El telescopio James Webb ha analizado la composición de Nereida, una luna de Neptuno, y los datos no coinciden con los objetos del Cinturón de Kuiper. Esto respalda la teoría de que esta luna es un residente local, no un visitante. Su órbita elíptica y excéntrica, además de su tamaño y brillo superiores a otras lunas irregulares, la convierten en una pieza clave del rompecabezas neptuniano. 🔭
Simulaciones revelan el caos controlado tras la llegada de Tritón 🌀
Las simulaciones informáticas sobre la captura de Tritón, la luna más grande de Neptuno, muestran que en un 20% de los casos se podía generar una órbita similar a la de Nereida sin destruir a Tritón. Este porcentaje, aunque no es mayoritario, indica que el sistema de satélites de Neptuno pudo sobrevivir al violento evento. Nereida sería entonces un vestigio de ese sistema original, anterior a la llegada del gigante helado.

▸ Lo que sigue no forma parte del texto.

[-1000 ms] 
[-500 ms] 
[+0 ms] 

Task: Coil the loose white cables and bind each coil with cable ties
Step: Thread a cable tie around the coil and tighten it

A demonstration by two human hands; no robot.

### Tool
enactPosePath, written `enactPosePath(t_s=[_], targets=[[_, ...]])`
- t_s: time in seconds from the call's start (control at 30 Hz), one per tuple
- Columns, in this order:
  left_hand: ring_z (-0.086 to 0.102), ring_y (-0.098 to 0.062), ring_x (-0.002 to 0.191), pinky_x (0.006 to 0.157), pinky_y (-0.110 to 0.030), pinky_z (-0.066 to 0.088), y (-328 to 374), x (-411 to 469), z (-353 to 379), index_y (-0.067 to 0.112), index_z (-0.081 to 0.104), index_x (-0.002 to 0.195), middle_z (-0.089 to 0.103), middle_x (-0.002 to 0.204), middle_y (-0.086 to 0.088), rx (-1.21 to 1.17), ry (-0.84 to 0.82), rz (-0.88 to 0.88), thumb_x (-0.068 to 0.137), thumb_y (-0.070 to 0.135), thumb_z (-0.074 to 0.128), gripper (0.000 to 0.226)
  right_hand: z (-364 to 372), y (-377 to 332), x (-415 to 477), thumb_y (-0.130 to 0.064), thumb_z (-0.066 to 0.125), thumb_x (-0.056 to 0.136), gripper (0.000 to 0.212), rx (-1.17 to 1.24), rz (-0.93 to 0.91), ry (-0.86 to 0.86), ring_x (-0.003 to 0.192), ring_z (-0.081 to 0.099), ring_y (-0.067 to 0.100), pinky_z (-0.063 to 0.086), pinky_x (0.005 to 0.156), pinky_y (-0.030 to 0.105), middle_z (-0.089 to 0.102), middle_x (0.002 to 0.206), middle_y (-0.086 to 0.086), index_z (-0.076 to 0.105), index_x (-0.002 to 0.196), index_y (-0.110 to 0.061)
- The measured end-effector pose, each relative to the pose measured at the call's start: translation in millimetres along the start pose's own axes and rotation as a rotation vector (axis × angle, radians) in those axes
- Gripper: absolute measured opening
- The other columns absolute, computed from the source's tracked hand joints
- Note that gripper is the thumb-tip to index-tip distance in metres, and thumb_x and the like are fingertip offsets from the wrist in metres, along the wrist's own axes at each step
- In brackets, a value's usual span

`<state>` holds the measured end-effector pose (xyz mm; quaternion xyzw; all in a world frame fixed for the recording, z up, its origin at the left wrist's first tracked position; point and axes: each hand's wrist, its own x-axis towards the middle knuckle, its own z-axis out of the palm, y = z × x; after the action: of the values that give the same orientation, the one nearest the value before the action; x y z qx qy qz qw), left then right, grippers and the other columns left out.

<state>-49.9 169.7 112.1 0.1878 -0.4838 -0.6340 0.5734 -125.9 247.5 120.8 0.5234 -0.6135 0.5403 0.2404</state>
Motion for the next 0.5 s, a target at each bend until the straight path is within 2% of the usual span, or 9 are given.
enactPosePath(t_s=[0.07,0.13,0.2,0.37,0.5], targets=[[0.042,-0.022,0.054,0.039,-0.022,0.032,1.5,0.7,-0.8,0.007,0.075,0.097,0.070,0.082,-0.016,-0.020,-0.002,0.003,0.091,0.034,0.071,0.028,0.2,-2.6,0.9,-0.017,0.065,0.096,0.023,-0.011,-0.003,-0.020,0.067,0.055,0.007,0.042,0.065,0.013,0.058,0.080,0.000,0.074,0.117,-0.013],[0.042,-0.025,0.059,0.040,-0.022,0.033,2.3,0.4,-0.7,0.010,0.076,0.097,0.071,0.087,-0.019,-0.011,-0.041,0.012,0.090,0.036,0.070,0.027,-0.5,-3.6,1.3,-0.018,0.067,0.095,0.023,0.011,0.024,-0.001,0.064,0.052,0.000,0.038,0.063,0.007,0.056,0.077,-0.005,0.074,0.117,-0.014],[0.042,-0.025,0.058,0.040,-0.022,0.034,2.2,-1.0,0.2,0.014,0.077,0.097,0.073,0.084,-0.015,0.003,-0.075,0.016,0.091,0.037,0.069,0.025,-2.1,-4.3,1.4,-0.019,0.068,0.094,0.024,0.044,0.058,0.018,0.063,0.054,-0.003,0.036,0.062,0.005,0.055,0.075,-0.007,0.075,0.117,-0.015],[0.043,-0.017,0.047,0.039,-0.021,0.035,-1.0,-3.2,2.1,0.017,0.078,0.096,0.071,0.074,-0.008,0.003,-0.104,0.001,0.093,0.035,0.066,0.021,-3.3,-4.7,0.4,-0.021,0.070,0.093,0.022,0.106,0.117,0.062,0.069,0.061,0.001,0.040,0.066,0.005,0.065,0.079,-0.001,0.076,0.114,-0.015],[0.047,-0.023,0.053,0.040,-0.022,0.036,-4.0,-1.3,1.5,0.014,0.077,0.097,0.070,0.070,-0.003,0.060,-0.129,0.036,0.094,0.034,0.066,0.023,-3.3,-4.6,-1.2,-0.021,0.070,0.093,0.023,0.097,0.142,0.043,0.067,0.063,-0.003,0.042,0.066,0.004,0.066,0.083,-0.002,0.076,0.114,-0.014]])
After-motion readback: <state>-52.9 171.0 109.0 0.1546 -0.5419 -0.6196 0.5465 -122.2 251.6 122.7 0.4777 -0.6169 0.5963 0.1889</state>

Cuando tu luna nueva desordena todo el vecindario 🌌
Imagina que Tritón llega al sistema de Neptuno como un inquilino que no pide permiso y empieza a mover los muebles. Las simulaciones dicen que en 8 de cada 10 casos todo termina en desastre. Pero en ese 20% restante, la luna Nereida logra mantener su órbita, como el vecino que se queda en su casa mientras afuera hay terremoto. Tritón, el nuevo, se queda con la órbita circular y la fama, mientras Nereida, la original, sobrevive en su elipse excéntrica. Cosas de la dinámica orbital.